Наблюдая все это, зная, что жизнь там, на воле, тоже погрязла в грехе, Лева чувствовал, как все дороже, все ближе становится ему Иисус Христос. Он не отвернулся от этого падшего, несчастного мира, забывшего о Боге, но пришел, чтобы взыскать и спасти погибших.

Тюремным врачам, иногда входившим в камеры, заключенные жаловались на холод, просились в баню: мол, заели вши. Того же, кто говорил, что нездоров уводили в амбулаторию. Левиного соседа по камере часто забирали на лечение. Вскоре распространился слух, что он болен сифилисом.
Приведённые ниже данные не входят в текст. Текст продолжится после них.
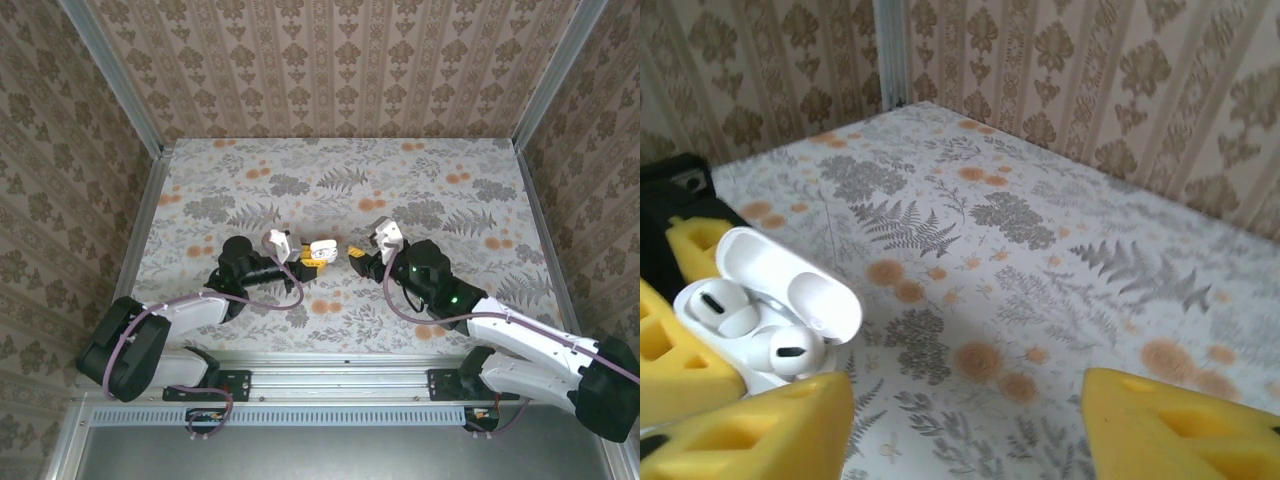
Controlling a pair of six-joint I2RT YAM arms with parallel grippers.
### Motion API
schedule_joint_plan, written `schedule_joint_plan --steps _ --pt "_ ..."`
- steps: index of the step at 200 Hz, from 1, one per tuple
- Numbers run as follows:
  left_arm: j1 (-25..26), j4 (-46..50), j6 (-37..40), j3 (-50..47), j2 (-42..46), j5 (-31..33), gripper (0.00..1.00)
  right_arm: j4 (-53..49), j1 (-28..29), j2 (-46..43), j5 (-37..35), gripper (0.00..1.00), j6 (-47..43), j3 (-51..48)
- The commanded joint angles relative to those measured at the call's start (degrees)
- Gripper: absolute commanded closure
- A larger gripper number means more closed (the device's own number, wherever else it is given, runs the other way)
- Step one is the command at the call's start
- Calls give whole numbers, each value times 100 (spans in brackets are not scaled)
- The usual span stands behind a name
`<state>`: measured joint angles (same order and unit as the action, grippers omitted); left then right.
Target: Insert wireless bluetooth earbuds into charging case
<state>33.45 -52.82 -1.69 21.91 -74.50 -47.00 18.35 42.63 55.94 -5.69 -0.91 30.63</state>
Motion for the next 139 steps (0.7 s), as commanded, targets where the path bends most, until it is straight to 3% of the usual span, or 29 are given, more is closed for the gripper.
schedule_joint_plan --steps 1,40,85,139 --pt "38 -308 102 -24 59 -281 89 560 -66 -258 376 21 362 -317" --pt "39 -325 75 10 39 -404 89 794 -185 -544 646 20 249 -636" --pt "56 -422 3 50 -38 -562 89 731 -750 -508 1969 20 580 -553" --pt "74 -389 -11 68 -12 -564 88 808 -829 -176 2751 20 775 -375"
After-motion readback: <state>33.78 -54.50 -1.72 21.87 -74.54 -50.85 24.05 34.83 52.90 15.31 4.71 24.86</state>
Многие отвернулись от этого арестанта, старались держаться подальше от него. О сифилисе Лева знал, что это страшная заразная болезнь, но когда больной сосед попросил у него кружку, чтобы попить, юноша, не колебаясь, дал ее. Правда, эту кружку Лева после долго мыл: тоже боялся заразиться. Но в отличие от своих соседей по камере он сознавал, что как бы ни был болен человек, духовно или физически, он не может не оказать ему любовь, а тем более унизить. Лева знал, что Иисус на его месте не мог бы поступить иначе.

И вот для заключенных организовали баню. Что это было за удовольствие! Заработала дезинфекционная камера, или, как проще и яснее называли ее заключенные, вошебойка. Каракулевый воротник пальто Левы после прожарки потрескался и стал ломаться, но Лева не жалел об этом: воротник был весь полон гнидами.

Вши стали кусать меньше, а вот для отправления естественных надобностей заключенных перестали водить в уборную (раньше эта процедура осуществлялась дважды в сутки), а поставили прямо в камеру зловонную бочку — парашу. Новый порядок установился после того, как однажды на верхнем этаже тюрьмы от мороза лопнули трубы и нечистоты полились на заключенных, которые в этот момент находились в нижней уборной.

Умывальника в камере не было, и арестант из кружки набирал воду в рот и лил ее себе на руки, намыливал руки, снова пускал изо рта струю воды и таким образом умывался. Леву давно мучила мысль, что он не служит ближним, не делает доброго. И вдруг его осенило. Юноша стал вставать раньше всех и, когда начинали умываться, уже стоял у параши, подавая из кружки всем на руки воду. Некоторые отказывались, но потом сокамерники привыкли к его помощи и благодарили за эту маленькую услугу.

Это было очень маленькое дело — стоять у зловонной бочки и помогать людям умываться. Но и оно наполняло сердце Левы радостью. Он получил возможность хоть чем-нибудь да служить ближнему!

Но пришел день, когда Леву выкликнули из камеры.

– С вещами? — спросил он.

– Да, с вещами, — раздалось ему в ответ.

– Куда, зачем? Господи, Ты все знаешь. Да будет воля Твоя!